Hotel real estate investment trust Braemar Hotels & Resorts revealed its new shareholder creation plan, which includes the sale of the 394-room Hilton La Jolla Torrey Pines for $165 million. Other terms were not disclosed.
The company is also looking at two more potential sales to be completed in 2024 and 2025, respectively.
Using cash on hand, the REIT also fully repaid the outstanding $30 million loan for the 143-room Cameo Beverly Hills hotel in Los Angeles. Additionally, the company announced plans to redeem $50 million of its non-traded preferred and/or public preferred stock this year, utilizing proceeds from the sale of the Hilton Torrey Pines. Any redeemed preferred stock will no longer be outstanding, and dividends will no longer accrue on such securities. The redemption announced today reflects the company's ongoing efforts to enhance the efficiency of its funding and capital structure.
The company also announced that its board of directors has authorized a new stock repurchase program of up to $50 million. The company intends to begin share repurchases as soon as practicable and may repurchase shares through open market transactions, privately negotiated transactions or other means. The timing and amount of any transactions will be subject to the discretion of the company based upon market conditions, and the program may be suspended or terminated at any time by the company at its discretion without prior notice.

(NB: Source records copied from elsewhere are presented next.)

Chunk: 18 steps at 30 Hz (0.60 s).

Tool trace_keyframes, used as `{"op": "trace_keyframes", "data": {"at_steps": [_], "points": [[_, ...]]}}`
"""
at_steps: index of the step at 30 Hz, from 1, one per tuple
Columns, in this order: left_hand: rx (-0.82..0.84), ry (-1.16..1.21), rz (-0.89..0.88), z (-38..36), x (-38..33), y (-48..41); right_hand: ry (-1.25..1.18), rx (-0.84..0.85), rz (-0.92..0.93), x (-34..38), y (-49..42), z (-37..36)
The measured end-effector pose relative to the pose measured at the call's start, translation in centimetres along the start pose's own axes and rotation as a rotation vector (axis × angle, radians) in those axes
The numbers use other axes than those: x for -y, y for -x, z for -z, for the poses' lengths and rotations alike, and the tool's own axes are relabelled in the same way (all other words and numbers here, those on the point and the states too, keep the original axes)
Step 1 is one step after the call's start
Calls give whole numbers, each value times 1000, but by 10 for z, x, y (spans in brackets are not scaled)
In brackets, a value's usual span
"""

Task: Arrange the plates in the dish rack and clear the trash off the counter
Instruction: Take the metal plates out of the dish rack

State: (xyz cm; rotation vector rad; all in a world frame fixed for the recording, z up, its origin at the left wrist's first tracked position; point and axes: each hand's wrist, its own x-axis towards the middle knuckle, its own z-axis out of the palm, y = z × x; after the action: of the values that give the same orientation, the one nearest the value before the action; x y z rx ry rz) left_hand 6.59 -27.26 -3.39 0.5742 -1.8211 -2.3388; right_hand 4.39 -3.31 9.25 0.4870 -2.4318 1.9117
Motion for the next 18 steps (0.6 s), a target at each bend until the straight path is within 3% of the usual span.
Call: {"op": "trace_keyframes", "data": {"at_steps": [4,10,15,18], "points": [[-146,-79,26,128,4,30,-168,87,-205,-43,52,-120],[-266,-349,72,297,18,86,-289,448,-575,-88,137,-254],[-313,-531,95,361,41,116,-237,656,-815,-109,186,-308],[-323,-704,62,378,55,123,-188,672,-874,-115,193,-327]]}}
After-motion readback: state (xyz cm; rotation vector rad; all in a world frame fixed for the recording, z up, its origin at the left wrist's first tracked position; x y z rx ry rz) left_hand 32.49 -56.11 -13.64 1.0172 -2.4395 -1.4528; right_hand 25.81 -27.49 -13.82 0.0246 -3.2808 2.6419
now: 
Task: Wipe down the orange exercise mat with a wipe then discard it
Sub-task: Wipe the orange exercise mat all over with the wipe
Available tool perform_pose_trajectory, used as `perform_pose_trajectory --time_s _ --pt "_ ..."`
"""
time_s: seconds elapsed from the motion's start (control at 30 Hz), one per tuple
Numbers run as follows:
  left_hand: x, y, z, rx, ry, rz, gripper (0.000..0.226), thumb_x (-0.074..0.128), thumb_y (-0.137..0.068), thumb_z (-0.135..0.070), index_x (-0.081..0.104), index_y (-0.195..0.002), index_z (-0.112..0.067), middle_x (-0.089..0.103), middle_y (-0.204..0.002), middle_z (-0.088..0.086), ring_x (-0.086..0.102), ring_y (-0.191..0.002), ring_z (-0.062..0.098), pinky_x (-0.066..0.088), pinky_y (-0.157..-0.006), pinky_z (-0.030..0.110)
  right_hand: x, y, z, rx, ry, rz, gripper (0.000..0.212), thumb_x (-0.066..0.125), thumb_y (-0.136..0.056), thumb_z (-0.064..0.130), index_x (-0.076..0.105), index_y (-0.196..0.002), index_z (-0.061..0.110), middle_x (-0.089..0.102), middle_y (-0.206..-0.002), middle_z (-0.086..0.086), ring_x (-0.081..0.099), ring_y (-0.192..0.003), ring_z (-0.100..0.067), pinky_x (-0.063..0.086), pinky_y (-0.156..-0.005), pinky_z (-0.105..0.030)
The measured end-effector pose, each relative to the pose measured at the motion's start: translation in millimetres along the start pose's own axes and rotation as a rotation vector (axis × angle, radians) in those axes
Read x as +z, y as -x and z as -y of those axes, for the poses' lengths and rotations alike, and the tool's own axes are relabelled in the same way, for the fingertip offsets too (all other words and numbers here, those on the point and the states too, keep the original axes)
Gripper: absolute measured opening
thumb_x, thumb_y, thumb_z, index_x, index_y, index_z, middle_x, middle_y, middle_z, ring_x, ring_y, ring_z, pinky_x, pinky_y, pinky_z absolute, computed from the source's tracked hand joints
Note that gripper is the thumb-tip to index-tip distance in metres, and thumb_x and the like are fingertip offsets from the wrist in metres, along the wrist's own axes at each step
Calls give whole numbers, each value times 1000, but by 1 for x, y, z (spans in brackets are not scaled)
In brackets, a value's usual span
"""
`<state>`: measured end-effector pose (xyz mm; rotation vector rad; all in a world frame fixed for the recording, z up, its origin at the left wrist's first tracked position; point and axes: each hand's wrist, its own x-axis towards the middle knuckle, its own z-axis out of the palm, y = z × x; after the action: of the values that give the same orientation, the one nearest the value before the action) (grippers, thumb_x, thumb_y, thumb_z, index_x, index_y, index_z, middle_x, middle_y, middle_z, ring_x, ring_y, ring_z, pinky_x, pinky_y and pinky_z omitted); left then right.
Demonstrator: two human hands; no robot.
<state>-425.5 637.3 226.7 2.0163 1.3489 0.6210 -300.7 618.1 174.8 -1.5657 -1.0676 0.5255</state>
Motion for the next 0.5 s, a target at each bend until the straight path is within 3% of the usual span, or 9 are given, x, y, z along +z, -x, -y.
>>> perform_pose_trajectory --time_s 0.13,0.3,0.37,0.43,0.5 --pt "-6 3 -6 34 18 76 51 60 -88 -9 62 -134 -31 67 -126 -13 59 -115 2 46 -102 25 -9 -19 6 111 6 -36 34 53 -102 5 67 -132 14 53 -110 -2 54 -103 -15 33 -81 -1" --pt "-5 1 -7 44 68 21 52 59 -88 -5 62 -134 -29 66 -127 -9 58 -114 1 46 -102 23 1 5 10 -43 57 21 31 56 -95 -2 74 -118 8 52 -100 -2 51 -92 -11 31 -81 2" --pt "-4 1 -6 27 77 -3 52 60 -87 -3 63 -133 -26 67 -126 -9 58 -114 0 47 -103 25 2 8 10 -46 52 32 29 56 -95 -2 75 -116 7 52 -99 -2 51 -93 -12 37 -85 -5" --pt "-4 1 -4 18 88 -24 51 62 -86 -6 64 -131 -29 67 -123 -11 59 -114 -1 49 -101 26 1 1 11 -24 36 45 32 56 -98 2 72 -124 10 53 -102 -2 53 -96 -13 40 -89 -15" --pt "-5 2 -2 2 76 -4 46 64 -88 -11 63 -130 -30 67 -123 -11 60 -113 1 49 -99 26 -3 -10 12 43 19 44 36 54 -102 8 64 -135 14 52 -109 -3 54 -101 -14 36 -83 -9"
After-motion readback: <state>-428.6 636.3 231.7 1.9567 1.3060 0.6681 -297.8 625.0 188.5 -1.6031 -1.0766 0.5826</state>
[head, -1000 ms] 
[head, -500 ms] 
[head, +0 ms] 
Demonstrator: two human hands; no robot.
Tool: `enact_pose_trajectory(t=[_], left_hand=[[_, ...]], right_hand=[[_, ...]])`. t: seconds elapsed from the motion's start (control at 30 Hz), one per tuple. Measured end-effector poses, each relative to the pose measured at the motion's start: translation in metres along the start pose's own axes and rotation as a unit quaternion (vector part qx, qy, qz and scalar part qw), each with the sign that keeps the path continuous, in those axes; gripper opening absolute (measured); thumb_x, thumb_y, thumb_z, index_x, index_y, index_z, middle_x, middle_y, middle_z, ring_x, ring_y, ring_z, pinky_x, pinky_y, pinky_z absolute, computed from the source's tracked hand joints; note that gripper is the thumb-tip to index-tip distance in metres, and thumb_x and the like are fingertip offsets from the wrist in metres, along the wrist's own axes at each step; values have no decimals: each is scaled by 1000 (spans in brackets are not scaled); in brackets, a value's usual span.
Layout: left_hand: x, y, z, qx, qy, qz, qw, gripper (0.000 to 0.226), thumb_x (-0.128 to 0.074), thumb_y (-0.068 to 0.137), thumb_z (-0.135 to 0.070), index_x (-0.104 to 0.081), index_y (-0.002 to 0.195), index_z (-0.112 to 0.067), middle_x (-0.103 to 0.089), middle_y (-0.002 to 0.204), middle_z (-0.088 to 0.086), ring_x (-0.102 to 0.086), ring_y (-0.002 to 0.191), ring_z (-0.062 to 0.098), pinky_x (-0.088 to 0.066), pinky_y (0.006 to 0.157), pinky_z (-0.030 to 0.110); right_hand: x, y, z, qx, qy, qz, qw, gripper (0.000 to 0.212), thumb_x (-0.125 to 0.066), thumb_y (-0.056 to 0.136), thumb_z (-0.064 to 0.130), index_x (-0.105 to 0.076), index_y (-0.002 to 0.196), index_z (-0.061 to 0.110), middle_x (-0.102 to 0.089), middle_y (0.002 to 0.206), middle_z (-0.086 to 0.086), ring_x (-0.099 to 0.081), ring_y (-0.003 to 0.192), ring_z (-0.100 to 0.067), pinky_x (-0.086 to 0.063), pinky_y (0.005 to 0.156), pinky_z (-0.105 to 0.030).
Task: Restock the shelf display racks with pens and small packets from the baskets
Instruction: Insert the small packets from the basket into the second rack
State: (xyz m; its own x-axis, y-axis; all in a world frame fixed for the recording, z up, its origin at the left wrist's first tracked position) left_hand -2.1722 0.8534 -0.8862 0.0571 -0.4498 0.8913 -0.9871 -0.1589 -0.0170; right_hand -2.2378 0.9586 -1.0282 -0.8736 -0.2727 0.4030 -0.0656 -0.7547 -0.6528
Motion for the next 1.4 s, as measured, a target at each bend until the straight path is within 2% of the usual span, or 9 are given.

"Today's announcements reflect our commitment to reduce the company's dividend and interest expense, enhance our capital structure and financial flexibility, as well as create value for our shareholders," Braemar President and CEO Richard Stockton said in a statement. "The planned sale of the Hilton La Jolla Torrey Pines at an attractive cap rate demonstrates the high-quality nature of the Braemar portfolio. We continue to be excited about the future prospects for Braemar."